ALİ ÖZARSLAN


KADIN VE KIYAFET MESELESİ


1890 darbesinin ardından iktidar olan Turgut Özal hükümeti sırasında ilk türban tartışması ortaya çıktı. Kamu kurumlarında yasak olan türban ve benzeri dini simge durumundaki kıyafetlerin laik bir toplum yapısına sahip ülkemizde tartışmaya açılması hayra alamet bir durum değildi.

Kenan Evren´le başlayan imam hatip okullarının sayısının artırılması, türban tartışması ve ardından ılımlı İslam ve ikinci cumhuriyet tartışmaları, bugünkü Türkiye´nin habercisi idi.  1996 yılında Tayyip Erdoğan´ın başbakan ve Abdullah Gül´ün de dışişleri bakanı olacağının ortaya çıkması ile amaç belli olmuştu.

Ancak en hararetli tartışma kadın ve türban üzerinden devam etti. Özellikle tarikatların serbest bırakılması yanında bizzat iktidar tarafından destek görmesi, kadın üzerindeki tartışmaları daha ileri ve iğrenç bir duruma getirdi. Çünkü yapılan her din tartışması kadın üzerinden yapılmaya başladı. Öyle ki kadına hakaret, kadına şiddet ve kadının aşağılanmasına dönüştü.

Akademisyen olarak adlandırılan ama ilkokul  mezunu insanlardan bile cahil, cehalet içinde boğulan insanlar türedi. Kendi eşlerini paylaşmayı bile alenen savunur duruma gelen açıklamaları utanmadan sıkılmadan yapabiliyorlardı. Ama temel olarak tartışma kadının kıyafeti idi. Sanki dinde kıyafetten başak bir konu yer almıyormuş gibi. Ama başlangıç yeri kadındır.

Türban, çarşaf yada tesettür adı verilen kıyafetler adı ne olursa olsun hepsi kadını kapatmaya gizlemeye, toplumdan koparmaya yönelik giysiler. İşin başlangıcı bu. Burada kadının dine göre kapanmasından söz edilir ve savunulur. Oysa dinimizde  ve kur´an´da böyle bir ayet ve durum söz konusu bile değildir. Onlar da biliyor  zaten. Amaç burada din ya da kadın değildir. Kadın önemli değildir. Önemli olan bez parçası, kıyafettir. Kadına verilen bir değer yoktur. Kıyafete verilen bir değer vardır

Elbette kadın 1980´den bu yana türban ve kıyafet tartışmasıyla değersizleştirildi. Kıyafet üzerinden sosyal yaşamdan koparılmaya çalışıldı. Kadına yeniden cinsel obje olarak bakılmaya başlandı. Tacizler, dayaklar, kaçırılmalar, öldürmeler güpe gündüz sokak ortasına taştı. Otobüste, parkta, cadde ortasında. Ve hızla arttı. Artmaya da devam ediyor.

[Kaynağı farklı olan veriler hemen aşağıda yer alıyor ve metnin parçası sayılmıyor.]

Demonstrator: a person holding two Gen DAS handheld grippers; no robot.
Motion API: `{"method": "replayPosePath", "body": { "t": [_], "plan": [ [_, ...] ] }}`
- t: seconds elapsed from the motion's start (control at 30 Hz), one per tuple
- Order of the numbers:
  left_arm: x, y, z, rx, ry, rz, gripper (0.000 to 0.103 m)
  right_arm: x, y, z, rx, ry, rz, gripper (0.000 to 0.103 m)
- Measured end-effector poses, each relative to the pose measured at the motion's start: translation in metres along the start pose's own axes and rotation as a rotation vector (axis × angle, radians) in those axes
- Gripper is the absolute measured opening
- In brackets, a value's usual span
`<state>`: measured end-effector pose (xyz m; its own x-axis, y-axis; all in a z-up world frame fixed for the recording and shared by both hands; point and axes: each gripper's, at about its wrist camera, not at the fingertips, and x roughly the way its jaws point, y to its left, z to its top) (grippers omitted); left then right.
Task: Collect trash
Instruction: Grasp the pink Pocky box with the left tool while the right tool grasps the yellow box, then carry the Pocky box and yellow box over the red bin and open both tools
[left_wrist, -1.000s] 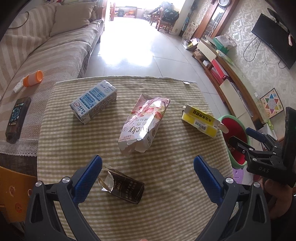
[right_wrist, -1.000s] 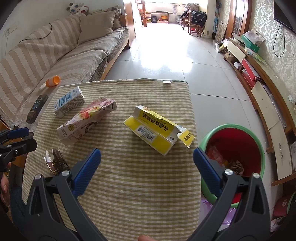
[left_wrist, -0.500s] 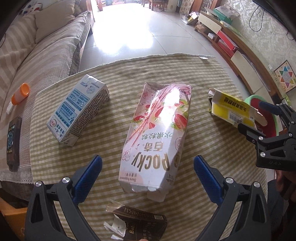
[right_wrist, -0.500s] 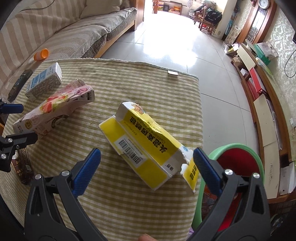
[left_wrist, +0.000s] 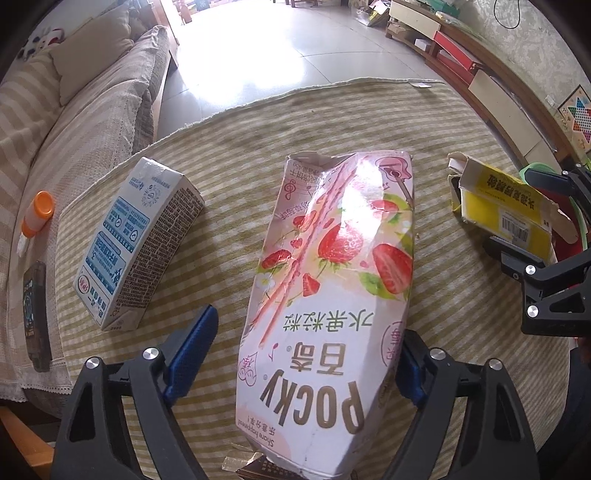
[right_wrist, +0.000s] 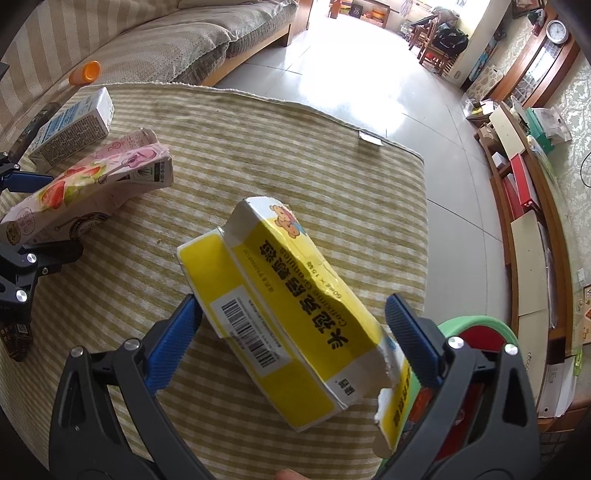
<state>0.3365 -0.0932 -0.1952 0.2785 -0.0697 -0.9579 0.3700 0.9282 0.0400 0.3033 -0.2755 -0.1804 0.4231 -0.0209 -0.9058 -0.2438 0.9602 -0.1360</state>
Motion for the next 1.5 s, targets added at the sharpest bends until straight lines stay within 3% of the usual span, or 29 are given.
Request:
{"method": "replayPosePath", "body": {
  "t": [0.17,0.33,0.63,0.73,0.77,0.8,1.03,1.5],
  "plan": [
    [0.001,-0.001,-0.003,0.007,-0.006,0.028,0.050,0.002,-0.003,-0.005,0.006,0.005,-0.005,0.080],
    [-0.005,-0.001,-0.005,-0.010,-0.022,0.011,0.048,-0.004,-0.006,-0.006,0.029,-0.002,0.002,0.075],
    [-0.029,0.002,-0.014,-0.027,-0.077,0.004,0.046,-0.021,-0.007,-0.009,0.044,-0.025,-0.017,0.054],
    [-0.038,0.003,-0.018,-0.033,-0.092,0.001,0.045,-0.030,-0.009,-0.009,0.059,-0.039,-0.020,0.040],
    [-0.041,0.004,-0.019,-0.036,-0.097,0.000,0.045,-0.034,-0.008,-0.009,0.055,-0.047,-0.020,0.021],
    [-0.043,0.004,-0.020,-0.036,-0.101,0.000,0.045,-0.036,-0.007,-0.008,0.053,-0.044,-0.022,0.014],
    [-0.060,0.002,-0.027,-0.042,-0.122,0.001,0.045,-0.049,-0.012,-0.011,0.087,-0.050,-0.017,0.013],
    [-0.110,-0.005,-0.039,-0.050,-0.205,0.003,0.045,-0.108,-0.008,-0.017,0.123,-0.144,0.022,0.007]
  ]
}}
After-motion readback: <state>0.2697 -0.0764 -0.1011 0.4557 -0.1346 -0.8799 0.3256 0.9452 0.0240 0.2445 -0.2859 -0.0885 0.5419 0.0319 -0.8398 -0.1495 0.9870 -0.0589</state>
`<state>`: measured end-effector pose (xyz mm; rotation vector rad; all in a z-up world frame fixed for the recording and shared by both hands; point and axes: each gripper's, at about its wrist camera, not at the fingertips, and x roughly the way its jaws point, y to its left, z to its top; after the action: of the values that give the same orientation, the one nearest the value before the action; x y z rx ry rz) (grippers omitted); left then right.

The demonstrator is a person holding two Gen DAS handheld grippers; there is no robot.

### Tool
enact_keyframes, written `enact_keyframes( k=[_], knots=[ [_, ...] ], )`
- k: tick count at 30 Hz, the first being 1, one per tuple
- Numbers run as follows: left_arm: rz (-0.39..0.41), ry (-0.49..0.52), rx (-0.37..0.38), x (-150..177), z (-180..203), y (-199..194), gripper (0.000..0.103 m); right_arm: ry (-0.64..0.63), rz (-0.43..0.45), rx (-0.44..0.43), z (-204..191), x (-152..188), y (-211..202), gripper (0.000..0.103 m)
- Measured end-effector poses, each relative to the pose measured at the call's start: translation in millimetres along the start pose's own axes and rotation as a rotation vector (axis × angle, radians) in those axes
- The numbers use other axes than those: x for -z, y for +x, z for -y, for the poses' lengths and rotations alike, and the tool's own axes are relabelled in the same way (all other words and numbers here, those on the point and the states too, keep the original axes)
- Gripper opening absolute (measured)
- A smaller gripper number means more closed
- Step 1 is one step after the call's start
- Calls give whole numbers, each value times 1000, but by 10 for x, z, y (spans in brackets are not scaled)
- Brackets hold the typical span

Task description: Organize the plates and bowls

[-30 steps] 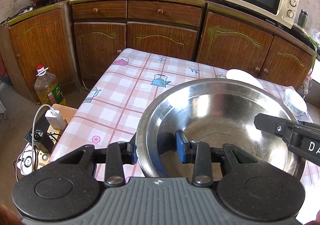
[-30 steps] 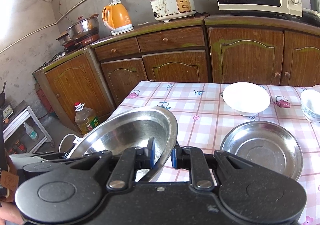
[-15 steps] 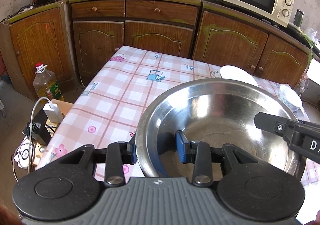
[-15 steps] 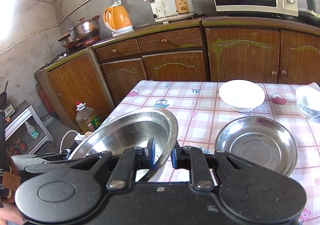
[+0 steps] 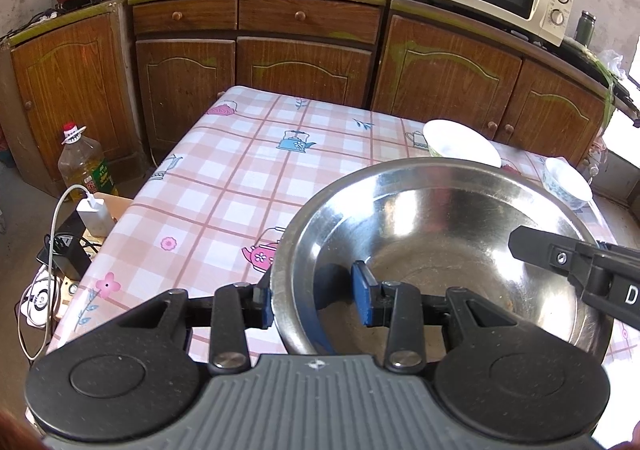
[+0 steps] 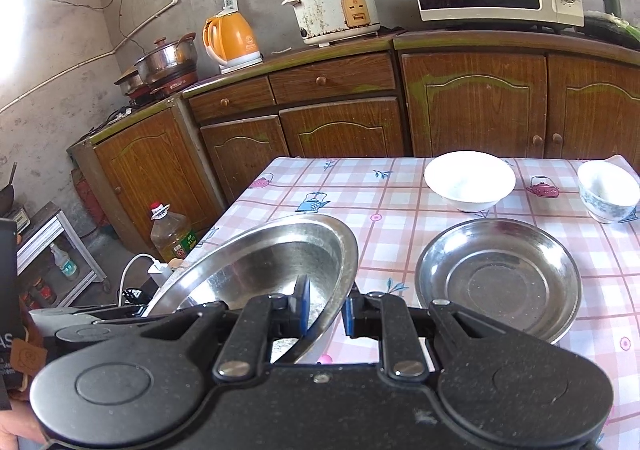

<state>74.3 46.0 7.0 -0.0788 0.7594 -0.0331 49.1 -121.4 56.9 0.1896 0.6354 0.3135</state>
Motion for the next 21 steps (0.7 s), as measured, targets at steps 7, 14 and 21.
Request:
enact_keyframes(
  k=[7, 14, 21],
  knots=[
    [-7, 17, 13, 76, 84, -10, 38, 24, -1, 7, 92, 94, -87, 22],
    [-13, 32, 23, 146, 169, -23, 38, 43, 0, 19, 184, 176, -178, 22],
    [-24, 55, 40, 223, 298, -19, 38, 64, 5, 35, 304, 261, -264, 22]
  ],
)
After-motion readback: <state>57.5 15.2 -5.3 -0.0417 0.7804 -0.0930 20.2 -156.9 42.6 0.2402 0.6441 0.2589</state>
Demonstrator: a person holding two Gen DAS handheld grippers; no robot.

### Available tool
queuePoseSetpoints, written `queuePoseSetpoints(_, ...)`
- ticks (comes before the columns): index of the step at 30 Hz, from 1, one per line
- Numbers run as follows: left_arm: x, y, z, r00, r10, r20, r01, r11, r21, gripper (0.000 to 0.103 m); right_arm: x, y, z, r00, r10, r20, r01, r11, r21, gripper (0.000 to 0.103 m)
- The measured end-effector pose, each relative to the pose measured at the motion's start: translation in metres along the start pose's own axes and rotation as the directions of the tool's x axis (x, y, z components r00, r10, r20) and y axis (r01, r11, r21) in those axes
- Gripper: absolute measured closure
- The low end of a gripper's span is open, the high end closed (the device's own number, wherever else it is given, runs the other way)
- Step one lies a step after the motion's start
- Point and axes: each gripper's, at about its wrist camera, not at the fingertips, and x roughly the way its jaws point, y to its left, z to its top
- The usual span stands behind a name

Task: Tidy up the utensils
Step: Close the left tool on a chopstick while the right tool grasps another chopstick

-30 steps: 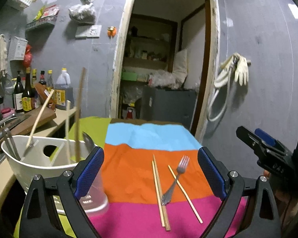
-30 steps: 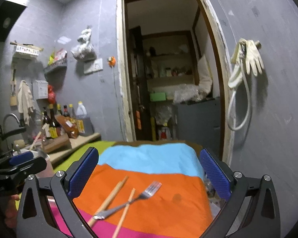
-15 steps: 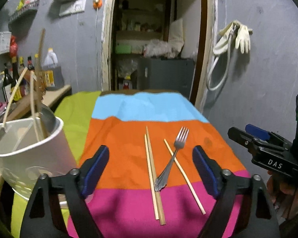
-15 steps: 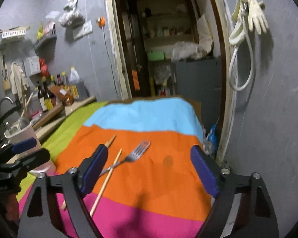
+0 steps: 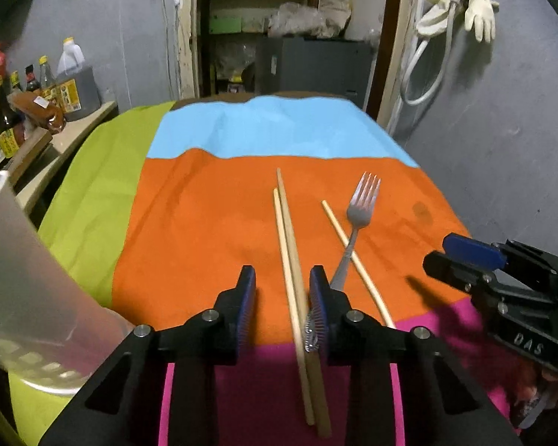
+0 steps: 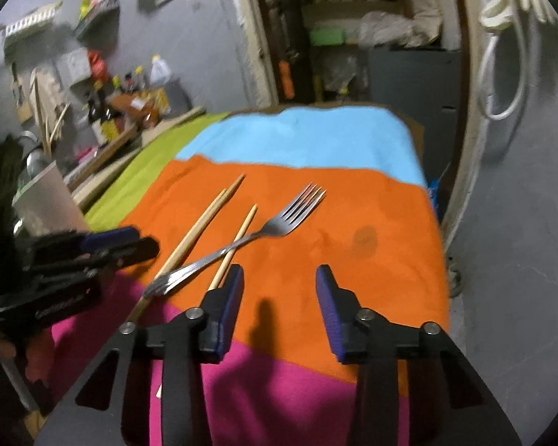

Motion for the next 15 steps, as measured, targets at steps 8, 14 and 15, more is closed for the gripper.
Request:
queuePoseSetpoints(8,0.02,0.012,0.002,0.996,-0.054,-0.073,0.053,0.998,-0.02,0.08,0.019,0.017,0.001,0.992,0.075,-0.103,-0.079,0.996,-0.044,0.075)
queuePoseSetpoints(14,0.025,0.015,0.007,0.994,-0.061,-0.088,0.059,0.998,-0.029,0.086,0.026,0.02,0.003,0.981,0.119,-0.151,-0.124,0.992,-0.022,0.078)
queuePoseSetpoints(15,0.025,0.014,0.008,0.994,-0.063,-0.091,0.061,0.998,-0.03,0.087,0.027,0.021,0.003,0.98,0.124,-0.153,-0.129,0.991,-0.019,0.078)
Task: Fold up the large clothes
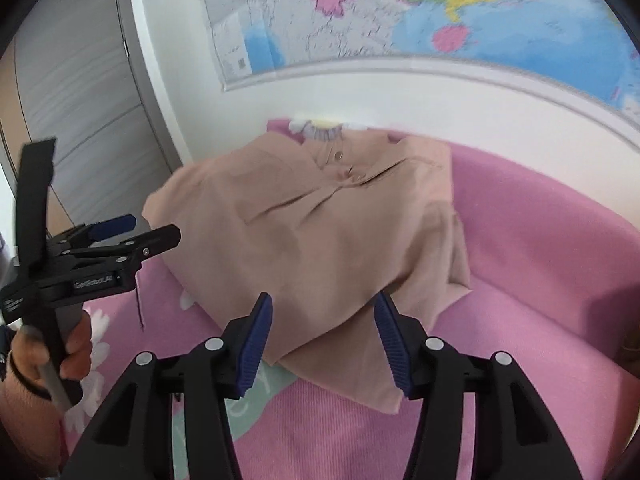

Ama bununla kalmıyor kadına saldırı. Türban, çarşaf yada tesettür giyen kadınlara sözde ilerici aydın veya tarikatlara karşı olan, hatta Atatürkçü olduğunu iddia eden bir çok insanda özellikle sosyal medya üzerinden saldırı ve aşağılayıcı küfürler ediyor. Toplum ne yazık ki bugün, dinciler ve laikler gibi iki kutba ayrılırken, kadın bu iki kutup arasına sıkışmış durumdadır. Her iki taraftan da baskı vardır.

Kadını kapatmaya çalışan kesim doğal olarak en yakınlarını kapatarak örnekler yaratmaya çalışıyor ve eşlerinin, kız çocuklarının ve yakınları olan kadınların özgürlüğünü gasp ediyor, değersizleştiriyor. Kadın tam olarak eşyaya dönüşüyor. Kırmızı bilmem ne model araç almak gibi, türbanlı, çarşaflı tesettürlü kadın almak aynı şeydir. Kadın esir ediliyor ve kazandığı insan olma onurunu giderek kaybediyor. Farkında veya değil. Kadının kıyafet seçme hakkı ve özgürlüğü elinden alınıyor. Kadının seçme hakkı yok. Karşı çıkmaması içinde din kullanılıyor, aldatılıyor veya kandırılıyor.

Kapanan kadınlara karşı olan kesim ise kadının seçme hakkının olmadığını, düşüncelerine kelepçe vurulduğunu görmediği için  oda kadına saldırıyor. Her iki tarafta yanlış yapıyor. Her durumda kadın eziliyor. Çünkü kıyafet tartışması adına kadın değersizleştiriliyor. Bırakın kadınlar nasıl isterlerse öyle giyinsinler. Çünkü o önce bir insandır. Bütün erkekler gibi.